ASIC has defended its handling of concerns raised ahead of the Sterling First collapse, while confirming the company’s conduct could warrant criminal charges.
The corporate watchdog has defended its handling of concerns raised ahead of the Sterling First collapse, while telling a parliamentary inquiry aspects of the company’s conduct could warrant criminal charges.
Today marked the beginning of a Senate Economics Committee inquiry into the collapse of the South Perth-based rent-for-life property investment company, which went into administration in May 2019.
The collapse, first revealed by Business News, affected more than 100 investors, many of whom were pensioners.
Appearing before the inquiry in Canberra this morning, ASIC chair Joseph Longo acknowledged the devastating financial, social and emotional impact that the collapses had had on former clients, and their wish for the watchdog to have intervened earlier.
Despite receiving several tips regarding the conduct of the group, ASIC did not become involved in the matter until March 2017, when the state’s Department of Mines raised concerns about the scheme and representations being made to potential investors.

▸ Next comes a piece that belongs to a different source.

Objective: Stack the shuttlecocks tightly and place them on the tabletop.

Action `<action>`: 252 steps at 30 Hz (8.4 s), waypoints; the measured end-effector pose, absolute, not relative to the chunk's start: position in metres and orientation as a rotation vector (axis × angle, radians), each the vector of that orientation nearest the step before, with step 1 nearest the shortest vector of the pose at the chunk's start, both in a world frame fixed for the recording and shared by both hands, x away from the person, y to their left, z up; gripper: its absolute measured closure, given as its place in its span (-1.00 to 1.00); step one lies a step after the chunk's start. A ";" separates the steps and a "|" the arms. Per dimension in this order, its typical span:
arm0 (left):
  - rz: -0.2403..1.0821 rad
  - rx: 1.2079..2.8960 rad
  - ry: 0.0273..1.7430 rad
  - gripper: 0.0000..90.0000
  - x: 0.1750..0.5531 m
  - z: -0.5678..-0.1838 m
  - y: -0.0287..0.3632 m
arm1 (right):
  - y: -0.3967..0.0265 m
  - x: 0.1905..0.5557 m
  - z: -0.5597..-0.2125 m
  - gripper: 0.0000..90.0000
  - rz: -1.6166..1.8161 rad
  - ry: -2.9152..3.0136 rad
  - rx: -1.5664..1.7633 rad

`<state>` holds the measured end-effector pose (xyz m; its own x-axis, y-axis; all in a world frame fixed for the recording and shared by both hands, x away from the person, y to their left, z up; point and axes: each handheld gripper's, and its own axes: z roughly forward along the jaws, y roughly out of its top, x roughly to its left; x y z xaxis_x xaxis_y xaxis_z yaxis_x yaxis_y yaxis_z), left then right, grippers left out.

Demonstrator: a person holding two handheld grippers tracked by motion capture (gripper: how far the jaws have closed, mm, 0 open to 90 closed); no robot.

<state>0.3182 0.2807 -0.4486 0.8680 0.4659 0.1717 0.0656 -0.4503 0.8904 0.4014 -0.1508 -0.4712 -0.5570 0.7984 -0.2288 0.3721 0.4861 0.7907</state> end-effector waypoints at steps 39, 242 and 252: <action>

It waited until August 2017 to serve stop orders on responsible entity Theta Asset Management before deciding in March 2018 not to take further action.
It launched a formal investigation two months later, one year before the company, which had operations in Western Australia, Victoria and Queensland and managed about 3,500 properties, was placed in administration.
But Mr Longo defended the process, telling the inquiry that ASIC took regulatory action when it first became aware of the concerns and that any action was bound by due process and finite resources.
He said he was satisfied that the actions it took were appropriate based on the information it had at the time.
“Any action we take must be based on the collection of proper evidence and we must follow due process before we can intervene, particularly in circumstances where there is incomplete or conflicting information,” he told the inquiry.
“Our role also requires us to regularly make difficult choices about which reports of misconduct to examine and which apparent breaches to investigate.
“Our finite resources, as well as those of the prosecuting authorities and courts, mean we cannot pursue all possible breaches of the law.”
Consumer Protection Commissioner Gary Newcombe used this afternoon’s hearing to back the federal government’s proposed Compensation Scheme of Last Resort for consumers and small businesses who are unable to enforce compensation determinations against financial services providers.
But he raised concerns about the proposed caps and their implications for victims of the Sterling First collapse.